Bouwman, R., Bomhoff, M., Robben, P., Friele, R.
Patients’ perspective on the role of their complaints in the regulatory process.
Health Expectations, 19 (2016) 2, p. 483-496.
Background: Governments in several countries are facing problems concerning the accountability of regulators in health care. Questions have been raised about how patients’ complaints should be valued in the regulatory process. However, it is not known what patients who made complaints expect to achieve in the process of health-care quality regulation.

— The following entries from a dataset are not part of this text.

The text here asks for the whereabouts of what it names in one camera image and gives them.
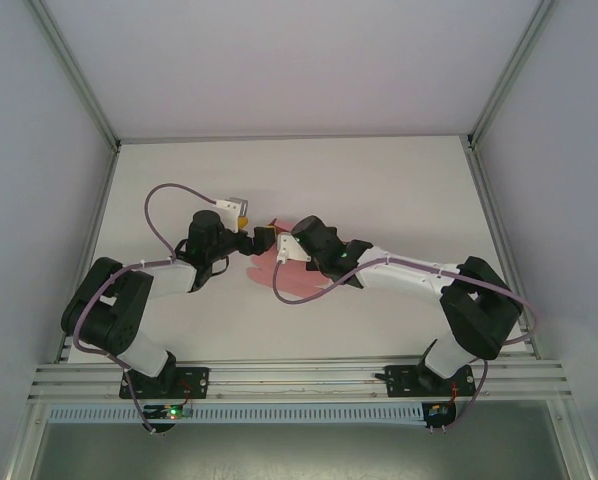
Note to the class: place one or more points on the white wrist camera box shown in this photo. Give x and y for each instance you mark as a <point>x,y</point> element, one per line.
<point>231,206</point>
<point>291,247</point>

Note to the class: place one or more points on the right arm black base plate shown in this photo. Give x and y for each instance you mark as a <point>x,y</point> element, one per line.
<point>399,382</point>

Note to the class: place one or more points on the aluminium side frame rail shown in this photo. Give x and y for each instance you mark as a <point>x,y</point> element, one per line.
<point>91,225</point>
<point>496,225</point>

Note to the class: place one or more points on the circuit board with green light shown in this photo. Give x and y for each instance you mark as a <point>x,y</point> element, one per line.
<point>171,412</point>

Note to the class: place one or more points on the circuit board with yellow part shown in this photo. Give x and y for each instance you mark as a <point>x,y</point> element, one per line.
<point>438,411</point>

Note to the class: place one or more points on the pink paper box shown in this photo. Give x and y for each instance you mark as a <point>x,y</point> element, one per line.
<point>294,277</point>

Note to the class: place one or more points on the aluminium frame post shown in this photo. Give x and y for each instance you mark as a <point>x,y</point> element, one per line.
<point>79,80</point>
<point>511,75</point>

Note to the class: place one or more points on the aluminium mounting rail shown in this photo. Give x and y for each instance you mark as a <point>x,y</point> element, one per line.
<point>299,382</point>

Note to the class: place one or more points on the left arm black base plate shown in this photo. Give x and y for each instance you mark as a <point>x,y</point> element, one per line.
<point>196,382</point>

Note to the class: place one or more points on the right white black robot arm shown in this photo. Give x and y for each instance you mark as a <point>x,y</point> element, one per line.
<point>409,280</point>

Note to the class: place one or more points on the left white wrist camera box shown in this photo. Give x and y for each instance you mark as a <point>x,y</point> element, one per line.
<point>231,206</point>

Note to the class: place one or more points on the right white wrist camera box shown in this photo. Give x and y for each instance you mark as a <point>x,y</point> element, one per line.
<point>291,247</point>

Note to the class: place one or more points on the aluminium rear frame bar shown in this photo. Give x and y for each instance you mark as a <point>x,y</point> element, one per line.
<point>289,138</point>

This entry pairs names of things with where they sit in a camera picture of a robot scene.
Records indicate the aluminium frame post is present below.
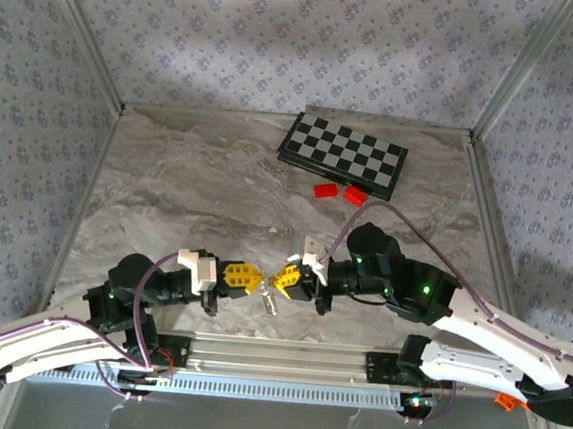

Objective: To assess expectations and experiences of patients who complained to the regulator. Design Interviews were conducted with 11 people, and a questionnaire was submitted to 343 people who complained to the Dutch Health-care Inspectorate. The Inspectorate handled 92 of those complaints. This decision was based on the idea that the Inspectorate should only deal with complaints that relate to ‘structural and severe’ problems.
Results: The response rate was 54%. Self-reported severity of physical injury of complaints that were not handled was significantly lower than of complaints that were. Most respondents felt that their complaint indicated a structural and severe problem that the Inspectorate should act upon. The desire for penalties or personal satisfaction played a lesser role. Only a minority felt that their complaint had led to improvements in health-care quality.
Conclusions: Patients and the regulator share a common goal: improving health-care quality. However, patients’ perceptions of the complaints’ relevance differ from the regulator’s perceptions. Regulators should favour more responsive approaches, going beyond assessing against exclusively clinical standards to identify the range of social problems associated with complaints about health care. Long-term learning commitment through public participation mechanisms can enhance accountability and improve the detection of problems in health care. (aut. ref.)